◆ DIRECTIONS: Transcribe every entry exactly, with nothing added or left out.

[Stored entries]
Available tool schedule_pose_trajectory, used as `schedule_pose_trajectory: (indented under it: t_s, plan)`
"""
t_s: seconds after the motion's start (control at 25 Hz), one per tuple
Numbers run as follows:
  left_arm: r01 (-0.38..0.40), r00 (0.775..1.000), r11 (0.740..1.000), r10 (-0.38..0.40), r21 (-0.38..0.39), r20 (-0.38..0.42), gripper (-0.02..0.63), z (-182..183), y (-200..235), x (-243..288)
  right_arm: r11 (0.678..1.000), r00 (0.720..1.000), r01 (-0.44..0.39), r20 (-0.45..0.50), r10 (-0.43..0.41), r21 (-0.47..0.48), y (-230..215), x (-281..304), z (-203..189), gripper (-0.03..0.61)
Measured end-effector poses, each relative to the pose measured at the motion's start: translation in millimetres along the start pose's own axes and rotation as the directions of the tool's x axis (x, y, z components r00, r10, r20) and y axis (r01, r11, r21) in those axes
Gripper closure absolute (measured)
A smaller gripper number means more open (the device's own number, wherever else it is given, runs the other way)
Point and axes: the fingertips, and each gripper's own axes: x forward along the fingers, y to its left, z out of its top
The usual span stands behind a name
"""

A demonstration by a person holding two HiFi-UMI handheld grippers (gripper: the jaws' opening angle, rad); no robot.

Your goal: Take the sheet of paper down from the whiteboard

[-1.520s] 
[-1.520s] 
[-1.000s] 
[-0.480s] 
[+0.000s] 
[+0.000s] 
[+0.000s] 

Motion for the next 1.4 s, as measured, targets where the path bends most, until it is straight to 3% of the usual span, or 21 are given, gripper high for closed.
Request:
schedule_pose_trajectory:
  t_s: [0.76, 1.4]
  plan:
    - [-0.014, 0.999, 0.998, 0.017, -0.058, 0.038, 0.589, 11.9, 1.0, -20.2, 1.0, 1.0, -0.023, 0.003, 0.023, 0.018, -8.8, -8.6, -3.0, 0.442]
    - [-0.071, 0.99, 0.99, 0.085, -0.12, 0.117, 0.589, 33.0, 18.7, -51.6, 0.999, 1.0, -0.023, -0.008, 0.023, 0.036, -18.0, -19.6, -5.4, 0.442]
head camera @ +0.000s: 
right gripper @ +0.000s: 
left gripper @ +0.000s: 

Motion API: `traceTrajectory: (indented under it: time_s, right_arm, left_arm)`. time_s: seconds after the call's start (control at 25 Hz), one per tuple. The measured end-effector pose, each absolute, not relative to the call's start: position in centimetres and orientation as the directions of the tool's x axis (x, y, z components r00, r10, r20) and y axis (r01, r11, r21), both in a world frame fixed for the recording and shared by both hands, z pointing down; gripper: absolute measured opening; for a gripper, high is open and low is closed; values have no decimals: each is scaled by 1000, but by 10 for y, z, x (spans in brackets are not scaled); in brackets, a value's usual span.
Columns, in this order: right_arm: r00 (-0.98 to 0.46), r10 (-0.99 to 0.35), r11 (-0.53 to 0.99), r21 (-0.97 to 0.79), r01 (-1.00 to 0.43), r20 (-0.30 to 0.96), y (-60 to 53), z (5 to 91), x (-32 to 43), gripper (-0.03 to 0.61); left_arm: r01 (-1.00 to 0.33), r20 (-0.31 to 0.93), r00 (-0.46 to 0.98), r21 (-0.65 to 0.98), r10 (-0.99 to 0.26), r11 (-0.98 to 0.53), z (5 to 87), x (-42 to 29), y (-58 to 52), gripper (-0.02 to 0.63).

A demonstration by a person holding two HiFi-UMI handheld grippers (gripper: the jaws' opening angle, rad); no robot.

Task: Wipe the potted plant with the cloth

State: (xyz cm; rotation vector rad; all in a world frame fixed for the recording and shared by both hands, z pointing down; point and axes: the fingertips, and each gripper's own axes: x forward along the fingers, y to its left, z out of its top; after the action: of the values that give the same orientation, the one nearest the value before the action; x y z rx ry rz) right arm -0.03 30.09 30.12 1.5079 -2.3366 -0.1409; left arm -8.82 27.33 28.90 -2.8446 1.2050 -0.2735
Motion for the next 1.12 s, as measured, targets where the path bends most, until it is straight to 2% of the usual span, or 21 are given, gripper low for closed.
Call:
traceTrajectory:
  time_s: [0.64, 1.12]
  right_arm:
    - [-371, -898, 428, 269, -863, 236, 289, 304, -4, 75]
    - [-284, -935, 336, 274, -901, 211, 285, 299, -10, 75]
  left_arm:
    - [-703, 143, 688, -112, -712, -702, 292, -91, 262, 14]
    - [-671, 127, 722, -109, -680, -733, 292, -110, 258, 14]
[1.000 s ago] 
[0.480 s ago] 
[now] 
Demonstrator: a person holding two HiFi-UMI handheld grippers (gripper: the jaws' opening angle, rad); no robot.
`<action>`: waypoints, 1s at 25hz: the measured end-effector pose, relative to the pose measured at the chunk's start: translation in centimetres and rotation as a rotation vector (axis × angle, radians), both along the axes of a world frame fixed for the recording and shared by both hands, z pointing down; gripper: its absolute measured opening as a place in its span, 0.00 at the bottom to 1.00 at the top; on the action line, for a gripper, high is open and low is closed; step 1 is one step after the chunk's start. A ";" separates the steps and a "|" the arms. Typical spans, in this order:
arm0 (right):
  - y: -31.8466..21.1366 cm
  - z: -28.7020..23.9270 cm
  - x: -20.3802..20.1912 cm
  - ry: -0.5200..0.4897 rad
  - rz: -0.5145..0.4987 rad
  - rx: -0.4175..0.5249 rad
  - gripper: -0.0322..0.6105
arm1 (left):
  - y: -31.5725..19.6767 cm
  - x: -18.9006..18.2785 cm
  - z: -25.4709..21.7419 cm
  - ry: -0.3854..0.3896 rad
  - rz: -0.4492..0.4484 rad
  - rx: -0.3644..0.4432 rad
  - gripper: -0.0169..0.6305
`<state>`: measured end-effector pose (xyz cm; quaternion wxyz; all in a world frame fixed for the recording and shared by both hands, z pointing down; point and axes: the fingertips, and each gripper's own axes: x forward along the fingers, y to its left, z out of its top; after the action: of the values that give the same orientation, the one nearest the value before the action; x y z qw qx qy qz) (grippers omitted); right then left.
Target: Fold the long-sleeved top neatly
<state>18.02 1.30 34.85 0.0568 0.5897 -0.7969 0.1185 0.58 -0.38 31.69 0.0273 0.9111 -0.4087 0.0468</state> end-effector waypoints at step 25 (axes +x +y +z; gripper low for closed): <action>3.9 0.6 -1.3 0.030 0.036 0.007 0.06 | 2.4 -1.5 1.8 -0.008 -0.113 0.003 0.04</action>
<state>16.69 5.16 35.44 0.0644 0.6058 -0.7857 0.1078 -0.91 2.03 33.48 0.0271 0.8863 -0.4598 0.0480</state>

◆ REPLY:
Available tool schedule_pose_trajectory, used as `schedule_pose_trajectory: (indented under it: t_s, plan)`
"""
t_s: seconds after the motion's start (control at 25 Hz), one per tuple
Numbers run as follows:
  left_arm: r01 (-0.38..0.40), r00 (0.775..1.000), r11 (0.740..1.000), r10 (-0.38..0.40), r21 (-0.38..0.39), r20 (-0.38..0.42), gripper (-0.02..0.63), z (-182..183), y (-200..235), x (-243..288)
  right_arm: r11 (0.678..1.000), r00 (0.720..1.000), r01 (-0.44..0.39), r20 (-0.45..0.50), r10 (-0.43..0.41), r21 (-0.47..0.48), y (-230..215), x (-281..304), z (-203..189), gripper (-0.03..0.61)
Measured end-effector poses, each relative to the pose measured at the motion's start: translation in millimetres along the start pose's own axes and rotation as the directions of the tool's x axis (x, y, z components r00, r10, r20) and y axis (r01, r11, r21) in those axes
Gripper closure absolute (measured)
A smaller gripper number means more open (the device's own number, wherever else it is given, runs the other way)
Point and axes: the fingertips, and each gripper's own axes: x forward along the fingers, y to its left, z out of its top
The usual span stands behind a name
"""

A demonstration by a person holding two HiFi-UMI handheld grippers (gripper: the jaws' opening angle, rad); no robot.

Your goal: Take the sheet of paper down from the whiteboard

[-1.520s] 
[-1.520s] 
[-1.000s] 
[-0.480s] 
[+0.000s] 
[+0.000s] 
[+0.000s] 

Motion for the next 1.4 s, as measured, targets where the path bends most, until it is straight to 3% of the usual span, or 21 are given, gripper high for closed.
Request:
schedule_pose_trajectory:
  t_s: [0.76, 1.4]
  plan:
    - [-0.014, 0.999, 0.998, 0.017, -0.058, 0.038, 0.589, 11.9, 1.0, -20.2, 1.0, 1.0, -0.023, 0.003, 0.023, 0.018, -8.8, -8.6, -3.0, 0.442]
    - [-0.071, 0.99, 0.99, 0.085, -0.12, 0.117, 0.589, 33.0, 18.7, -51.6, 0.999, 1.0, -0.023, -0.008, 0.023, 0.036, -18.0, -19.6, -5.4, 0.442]
head camera @ +0.000s: 
right gripper @ +0.000s: 
left gripper @ +0.000s: 

Motion API: `traceTrajectory: (indented under it: time_s, right_arm, left_arm)`. time_s: seconds after the call's start (control at 25 Hz), one per tuple. The measured end-effector pose, each absolute, not relative to the call's start: position in centimetres and orientation as the directions of the tool's x axis (x, y, z components r00, r10, r20) and y axis (r01, r11, r21), both in a world frame fixed for the recording and shared by both hands, z pointing down; gripper: absolute measured opening; for a gripper, high is open and low is closed; values have no decimals: each is scaled by 1000, but by 10 for y, z, x (spans in brackets are not scaled); in brackets, a value's usual span.
Columns, in this order: right_arm: r00 (-0.98 to 0.46), r10 (-0.99 to 0.35), r11 (-0.53 to 0.99), r21 (-0.97 to 0.79), r01 (-1.00 to 0.43), r20 (-0.30 to 0.96), y (-60 to 53), z (5 to 91), x (-32 to 43), gripper (-0.03 to 0.61); left_arm: r01 (-1.00 to 0.33), r20 (-0.31 to 0.93), r00 (-0.46 to 0.98), r21 (-0.65 to 0.98), r10 (-0.99 to 0.26), r11 (-0.98 to 0.53), z (5 to 87), x (-42 to 29), y (-58 to 52), gripper (-0.02 to 0.63).

A demonstration by a person holding two HiFi-UMI handheld grippers (gripper: the jaws' opening angle, rad); no robot.

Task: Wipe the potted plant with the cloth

State: (xyz cm; rotation vector rad; all in a world frame fixed for the recording and shared by both hands, z pointing down; point and axes: the fingertips, and each gripper's own axes: x forward along the fingers, y to its left, z out of its top; after the action: of the values that give the same orientation, the one nearest the value before the action; x y z rx ry rz) right arm -0.03 30.09 30.12 1.5079 -2.3366 -0.1409; left arm -8.82 27.33 28.90 -2.8446 1.2050 -0.2735
Motion for the next 1.12 s, as measured, targets where the path bends most, until it is straight to 2% of the usual span, or 21 are given, gripper low for closed.
Call:
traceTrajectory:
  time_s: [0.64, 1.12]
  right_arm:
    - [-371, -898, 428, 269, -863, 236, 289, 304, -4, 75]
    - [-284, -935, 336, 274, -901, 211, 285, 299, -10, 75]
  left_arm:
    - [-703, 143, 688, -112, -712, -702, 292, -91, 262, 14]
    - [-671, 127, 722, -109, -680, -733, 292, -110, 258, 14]
[1.000 s ago] 
[0.480 s ago] 
[now] 
Demonstrator: a person holding two HiFi-UMI handheld grippers (gripper: the jaws' opening angle, rad); no robot.
`<action>`: waypoints, 1s at 25hz: the measured end-effector pose, relative to the pose measured at the chunk's start: translation in centimetres and rotation as a rotation vector (axis × angle, radians), both along the axes of a world frame fixed for the recording and shared by both hands, z pointing down; gripper: its absolute measured opening as a place in its span, 0.00 at the bottom to 1.00 at the top; on the action line, for a gripper, high is open and low is closed; step 1 is one step after the chunk's start. A ";" separates the steps and a "|" the arms. Typical spans, in this order:
arm0 (right):
  - y: -31.8466..21.1366 cm
  - z: -28.7020..23.9270 cm
  - x: -20.3802..20.1912 cm
  - ry: -0.5200..0.4897 rad
  - rz: -0.5145..0.4987 rad
  - rx: -0.4175..0.5249 rad
  - gripper: -0.0322..0.6105
arm1 (left):
  - y: -31.5725..19.6767 cm
  - x: -18.9006..18.2785 cm
  - z: -25.4709..21.7419 cm
  - ry: -0.3854..0.3896 rad
  - rz: -0.4492..0.4484 rad
  - rx: -0.3644..0.4432 rad
  - gripper: -0.0169..0.6305
`<state>`: measured end-effector pose (xyz cm; quaternion wxyz; all in a world frame fixed for the recording and shared by both hands, z pointing down; point and axes: the fingertips, and each gripper's own axes: x forward along the fingers, y to its left, z out of its top; after the action: of the values that give the same orientation, the one nearest the value before the action; x y z qw qx qy qz) (grippers omitted); right then left.
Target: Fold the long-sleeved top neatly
<state>18.02 1.30 34.85 0.0568 0.5897 -0.7969 0.1185 0.58 -0.38 31.69 0.0273 0.9111 -0.4087 0.0468</state> end-effector waypoints at step 25 (axes +x +y +z; gripper low for closed): <action>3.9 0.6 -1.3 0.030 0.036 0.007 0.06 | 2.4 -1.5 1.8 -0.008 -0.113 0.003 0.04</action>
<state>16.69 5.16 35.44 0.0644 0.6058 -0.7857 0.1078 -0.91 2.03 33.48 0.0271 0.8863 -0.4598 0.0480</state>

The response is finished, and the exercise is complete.